[EXERCISE] Type out the data again, word for word and in full.
== PROVIDED DATA ==
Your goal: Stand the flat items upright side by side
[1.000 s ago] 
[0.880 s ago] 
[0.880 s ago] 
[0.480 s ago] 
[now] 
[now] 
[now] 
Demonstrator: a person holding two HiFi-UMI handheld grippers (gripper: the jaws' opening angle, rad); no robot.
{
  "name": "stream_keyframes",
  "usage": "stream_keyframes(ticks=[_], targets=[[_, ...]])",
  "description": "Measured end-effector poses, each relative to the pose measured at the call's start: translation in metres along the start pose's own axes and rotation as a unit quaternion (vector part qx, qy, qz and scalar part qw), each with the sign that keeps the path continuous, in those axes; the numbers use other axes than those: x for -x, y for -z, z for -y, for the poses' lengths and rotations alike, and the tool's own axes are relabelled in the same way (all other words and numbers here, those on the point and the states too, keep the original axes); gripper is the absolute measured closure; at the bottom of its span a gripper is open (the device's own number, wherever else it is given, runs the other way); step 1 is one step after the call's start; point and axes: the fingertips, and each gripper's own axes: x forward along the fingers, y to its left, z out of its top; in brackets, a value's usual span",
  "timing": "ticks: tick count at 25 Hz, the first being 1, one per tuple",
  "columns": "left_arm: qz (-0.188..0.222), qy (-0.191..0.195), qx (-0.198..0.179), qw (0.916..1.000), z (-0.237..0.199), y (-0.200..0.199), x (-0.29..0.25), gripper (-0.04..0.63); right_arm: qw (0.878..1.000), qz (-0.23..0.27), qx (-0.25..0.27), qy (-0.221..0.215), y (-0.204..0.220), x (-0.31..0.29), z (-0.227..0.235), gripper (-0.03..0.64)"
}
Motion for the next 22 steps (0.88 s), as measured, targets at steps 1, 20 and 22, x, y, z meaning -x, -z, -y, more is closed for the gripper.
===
[EXERCISE OUTPUT]
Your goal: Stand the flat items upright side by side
[1.000 s ago] 
[0.880 s ago] 
[0.880 s ago] 
[0.480 s ago] 
[now] 
[now] 
[now] 
Demonstrator: a person holding two HiFi-UMI handheld grippers (gripper: the jaws' opening angle, rad); no robot.
{
  "name": "stream_keyframes",
  "usage": "stream_keyframes(ticks=[_], targets=[[_, ...]])",
  "description": "Measured end-effector poses, each relative to the pose measured at the call's start: translation in metres along the start pose's own axes and rotation as a unit quaternion (vector part qx, qy, qz and scalar part qw), each with the sign that keeps the path continuous, in those axes; the numbers use other axes than those: x for -x, y for -z, z for -y, for the poses' lengths and rotations alike, and the tool's own axes are relabelled in the same way (all other words and numbers here, those on the point and the states too, keep the original axes); gripper is the absolute measured closure; at the bottom of its span a gripper is open (the device's own number, wherever else it is given, runs the other way); step 1 is one step after the call's start; point and axes: the fingertips, and each gripper's own axes: x forward along the fingers, y to its left, z out of its top; in brackets, a value's usual span",
  "timing": "ticks: tick count at 25 Hz, the first being 1, one per tuple",
  "columns": "left_arm: qz (-0.188..0.222), qy (-0.191..0.195), qx (-0.198..0.179), qw (0.916..1.000), z (-0.237..0.199), y (-0.200..0.199), x (-0.29..0.25), gripper (-0.04..0.63); right_arm: qw (0.878..1.000), qz (-0.23..0.27), qx (-0.25..0.27), qy (-0.221..0.215), y (-0.204..0.220), x (-0.31..0.29), z (-0.227..0.235), gripper (-0.03..0.64)"
}
Motion for the next 22 steps (0.88 s), as measured, targets at steps 1, 20 and 22, x, y, z meaning -x, -z, -y, more is closed for the gripper.

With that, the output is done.